▶ _What is being asked_:
Repeat exactly what runs from the line containing "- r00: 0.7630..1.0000" through the last line of the material below. Do not copy the pictures.

▶ _Information shown_:
********************
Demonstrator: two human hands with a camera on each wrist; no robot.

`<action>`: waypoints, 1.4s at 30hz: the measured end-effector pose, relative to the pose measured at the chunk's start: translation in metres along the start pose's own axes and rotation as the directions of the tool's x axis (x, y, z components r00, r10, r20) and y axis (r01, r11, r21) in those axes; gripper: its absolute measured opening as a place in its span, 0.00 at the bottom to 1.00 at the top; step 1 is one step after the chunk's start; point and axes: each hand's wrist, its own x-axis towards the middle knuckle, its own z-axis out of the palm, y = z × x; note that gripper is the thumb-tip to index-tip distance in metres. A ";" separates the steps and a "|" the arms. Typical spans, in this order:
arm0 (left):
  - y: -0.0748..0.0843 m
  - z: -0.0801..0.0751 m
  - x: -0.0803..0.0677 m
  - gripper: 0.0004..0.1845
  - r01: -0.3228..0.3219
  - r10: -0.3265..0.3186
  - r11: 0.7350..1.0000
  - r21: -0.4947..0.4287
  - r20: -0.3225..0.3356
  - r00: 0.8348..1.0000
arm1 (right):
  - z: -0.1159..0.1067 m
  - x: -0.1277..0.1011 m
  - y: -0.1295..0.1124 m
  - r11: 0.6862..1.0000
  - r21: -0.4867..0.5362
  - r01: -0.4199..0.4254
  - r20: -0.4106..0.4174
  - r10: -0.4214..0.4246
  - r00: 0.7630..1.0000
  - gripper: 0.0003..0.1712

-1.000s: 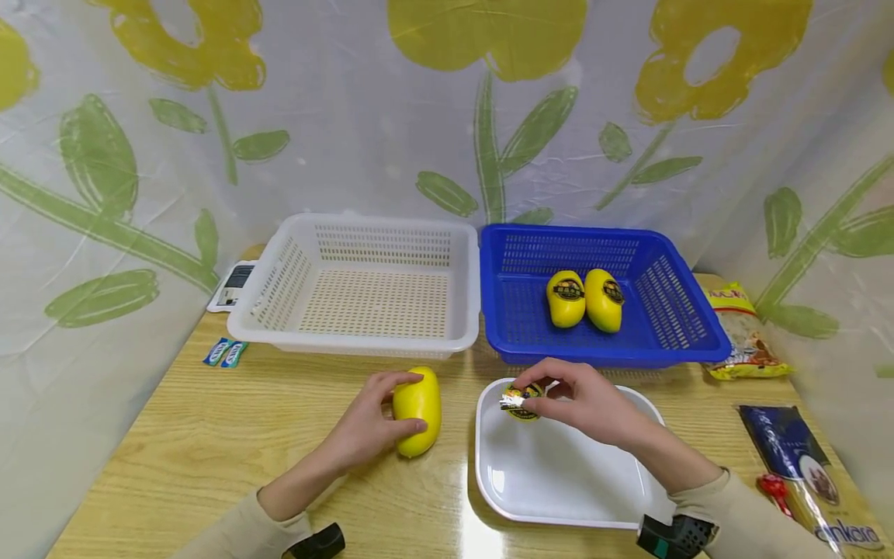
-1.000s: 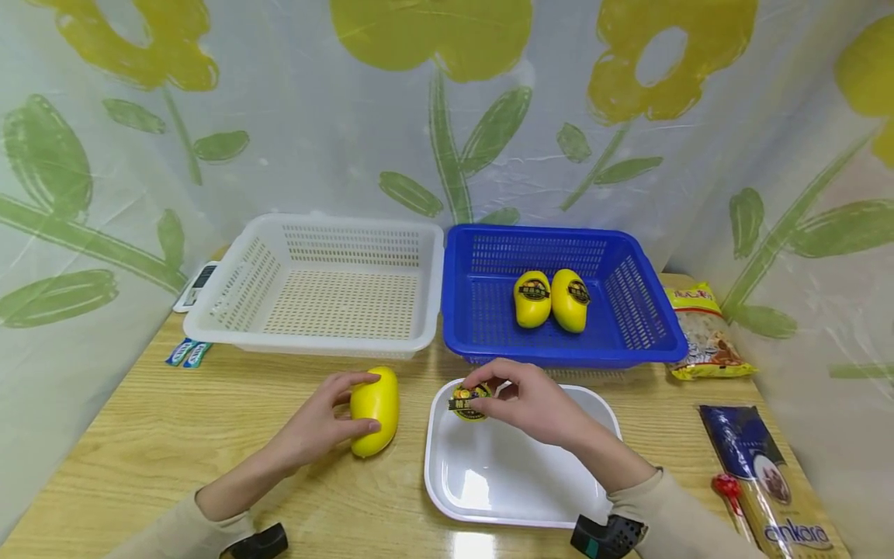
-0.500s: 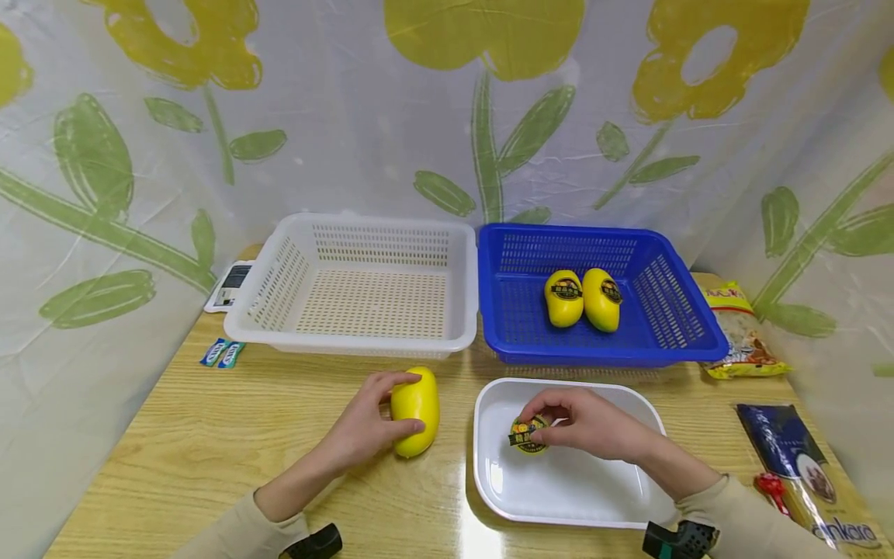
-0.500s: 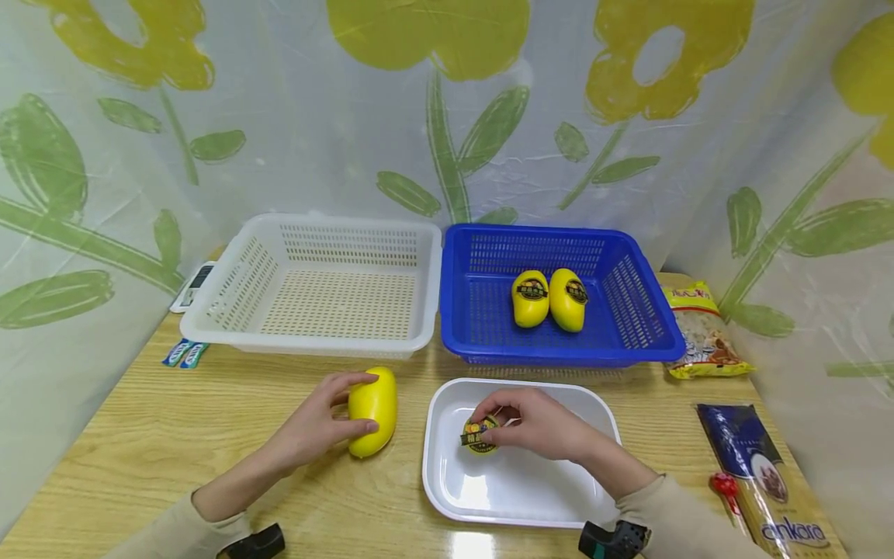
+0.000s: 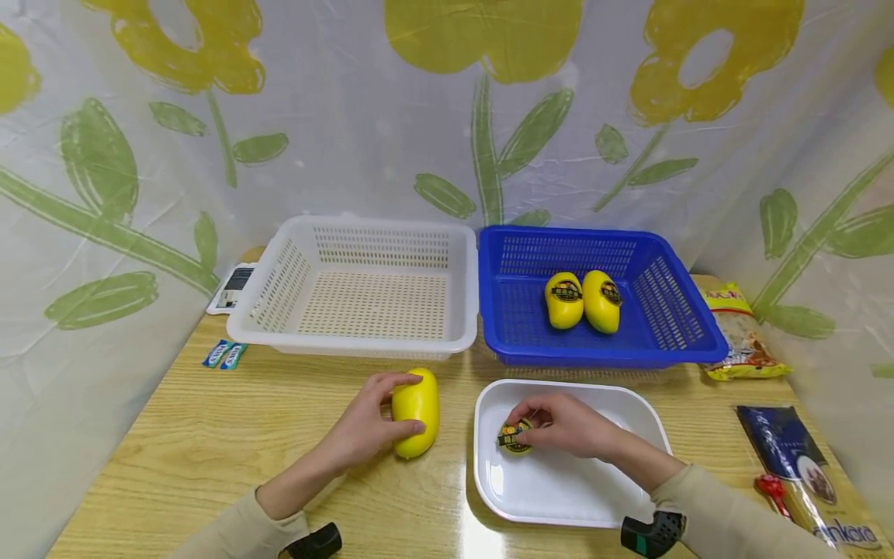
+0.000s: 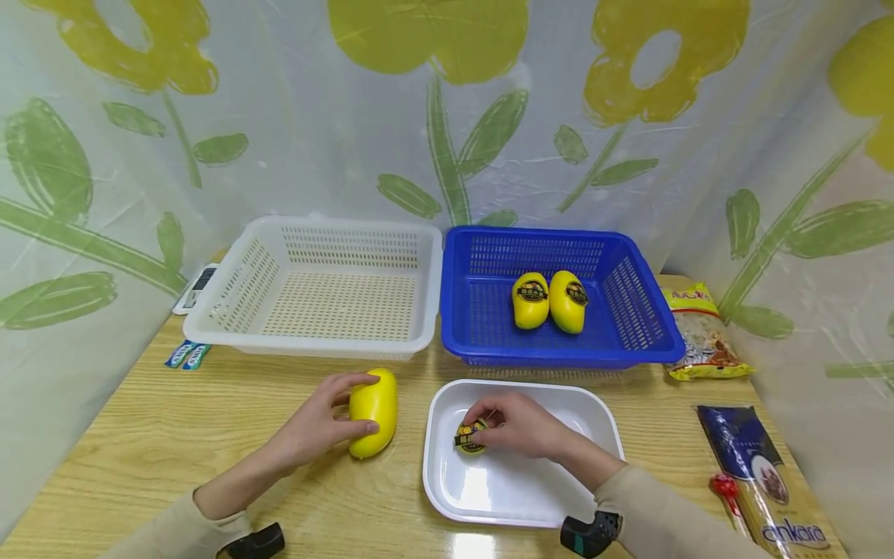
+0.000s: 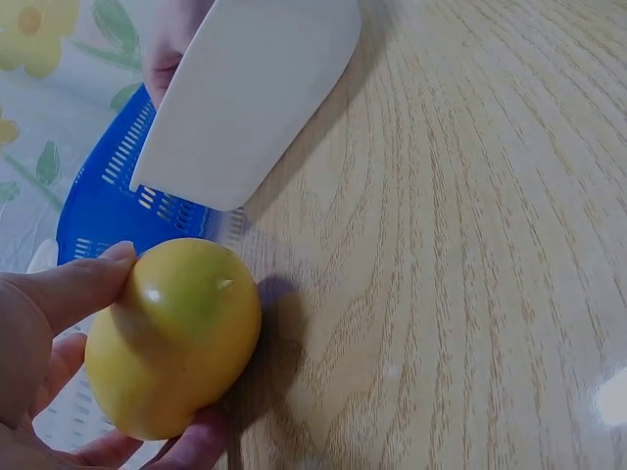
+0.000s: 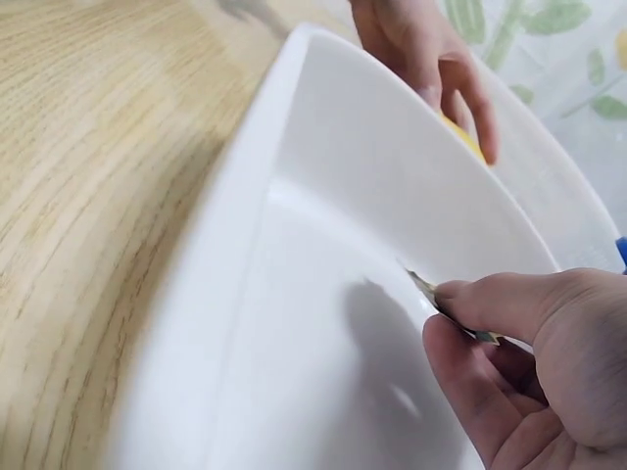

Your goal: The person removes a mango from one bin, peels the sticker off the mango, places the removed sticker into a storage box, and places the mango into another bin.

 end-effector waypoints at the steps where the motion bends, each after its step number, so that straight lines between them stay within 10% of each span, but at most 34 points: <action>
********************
▶ _Solution below_:
  - r00: 0.7630..1.0000
  - gripper: 0.0003..0.1712

-1.000s: 
-1.000s: 
-0.500s: 
-0.500s: 
+0.000s: 
+0.000s: 
+0.000s: 
+0.000s: 

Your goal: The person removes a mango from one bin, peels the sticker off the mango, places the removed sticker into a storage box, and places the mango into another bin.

 end-effector waypoints at the steps where the motion bends, each after its step number, so that straight lines between them stay within 10% of each span, but at most 34 points: <action>

The answer has been given, and the exercise is complete.